— WHAT IS NEEDED —
Copy, in full, each line of the material that holds the word "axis".

— SUPPLIED MATERIAL —
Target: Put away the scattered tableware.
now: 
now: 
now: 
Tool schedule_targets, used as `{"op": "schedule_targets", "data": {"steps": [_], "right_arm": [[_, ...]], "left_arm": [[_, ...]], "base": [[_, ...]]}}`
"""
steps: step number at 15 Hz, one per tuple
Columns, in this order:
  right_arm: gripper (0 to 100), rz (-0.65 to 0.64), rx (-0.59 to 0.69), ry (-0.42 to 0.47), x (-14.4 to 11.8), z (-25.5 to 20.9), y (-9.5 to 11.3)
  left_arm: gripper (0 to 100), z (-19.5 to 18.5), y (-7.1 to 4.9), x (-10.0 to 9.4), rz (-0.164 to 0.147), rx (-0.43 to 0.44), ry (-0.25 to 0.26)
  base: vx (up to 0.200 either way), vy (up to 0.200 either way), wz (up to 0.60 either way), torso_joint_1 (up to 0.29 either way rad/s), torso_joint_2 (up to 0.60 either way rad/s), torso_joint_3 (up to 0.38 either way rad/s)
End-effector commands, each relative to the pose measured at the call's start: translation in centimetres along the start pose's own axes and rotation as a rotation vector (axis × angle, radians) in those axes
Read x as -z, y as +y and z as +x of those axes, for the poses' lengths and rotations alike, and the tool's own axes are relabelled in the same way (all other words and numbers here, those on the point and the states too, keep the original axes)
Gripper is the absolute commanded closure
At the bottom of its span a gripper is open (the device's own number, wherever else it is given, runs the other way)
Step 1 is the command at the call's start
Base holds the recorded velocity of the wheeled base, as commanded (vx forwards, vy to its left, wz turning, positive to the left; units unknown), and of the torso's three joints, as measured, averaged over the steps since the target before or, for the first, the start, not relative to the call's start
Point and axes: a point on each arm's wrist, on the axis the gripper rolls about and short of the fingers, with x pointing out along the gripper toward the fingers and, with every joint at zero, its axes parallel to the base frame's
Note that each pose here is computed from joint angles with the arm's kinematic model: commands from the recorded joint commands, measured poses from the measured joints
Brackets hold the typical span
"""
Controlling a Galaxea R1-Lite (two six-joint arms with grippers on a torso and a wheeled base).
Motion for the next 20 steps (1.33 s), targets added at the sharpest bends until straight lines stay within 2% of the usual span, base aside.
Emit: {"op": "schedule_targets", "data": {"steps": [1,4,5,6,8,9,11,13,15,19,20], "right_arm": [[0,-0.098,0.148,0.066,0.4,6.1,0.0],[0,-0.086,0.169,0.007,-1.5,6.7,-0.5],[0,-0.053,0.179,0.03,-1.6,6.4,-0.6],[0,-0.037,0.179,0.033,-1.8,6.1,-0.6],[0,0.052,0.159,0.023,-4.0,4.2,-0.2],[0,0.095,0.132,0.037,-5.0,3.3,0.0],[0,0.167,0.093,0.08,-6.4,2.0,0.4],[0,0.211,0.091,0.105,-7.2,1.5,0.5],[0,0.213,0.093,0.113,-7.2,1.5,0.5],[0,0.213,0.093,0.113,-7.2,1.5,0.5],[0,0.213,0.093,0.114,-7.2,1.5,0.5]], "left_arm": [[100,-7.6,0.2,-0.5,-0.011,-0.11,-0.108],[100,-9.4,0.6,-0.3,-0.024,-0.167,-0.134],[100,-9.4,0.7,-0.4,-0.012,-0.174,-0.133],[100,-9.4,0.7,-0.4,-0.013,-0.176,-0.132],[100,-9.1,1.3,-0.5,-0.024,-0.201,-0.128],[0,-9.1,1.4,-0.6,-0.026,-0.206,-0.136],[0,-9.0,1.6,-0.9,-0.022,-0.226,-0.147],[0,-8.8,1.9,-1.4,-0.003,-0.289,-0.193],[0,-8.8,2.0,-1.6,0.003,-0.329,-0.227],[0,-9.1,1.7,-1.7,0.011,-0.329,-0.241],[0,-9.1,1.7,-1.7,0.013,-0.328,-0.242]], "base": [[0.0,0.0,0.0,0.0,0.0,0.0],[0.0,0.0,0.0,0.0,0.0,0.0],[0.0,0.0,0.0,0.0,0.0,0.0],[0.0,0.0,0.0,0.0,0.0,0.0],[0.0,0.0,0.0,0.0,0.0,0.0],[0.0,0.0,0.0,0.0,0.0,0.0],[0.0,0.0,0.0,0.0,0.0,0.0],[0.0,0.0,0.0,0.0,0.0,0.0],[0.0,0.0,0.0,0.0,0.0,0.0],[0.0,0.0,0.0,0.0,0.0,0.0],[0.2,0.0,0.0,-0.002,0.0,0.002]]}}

— SOLVED PROBLEM —
End-effector commands, each relative to the pose measured at the call's start: translation in centimetres along the start pose's own axes and rotation as a rotation vector (axis × angle, radians) in those axes
Point and axes: a point on each arm's wrist, on the axis the gripper rolls about and short of the fingers, with x pointing out along the gripper toward the fingers and, with every joint at zero, its axes parallel to the base frame's

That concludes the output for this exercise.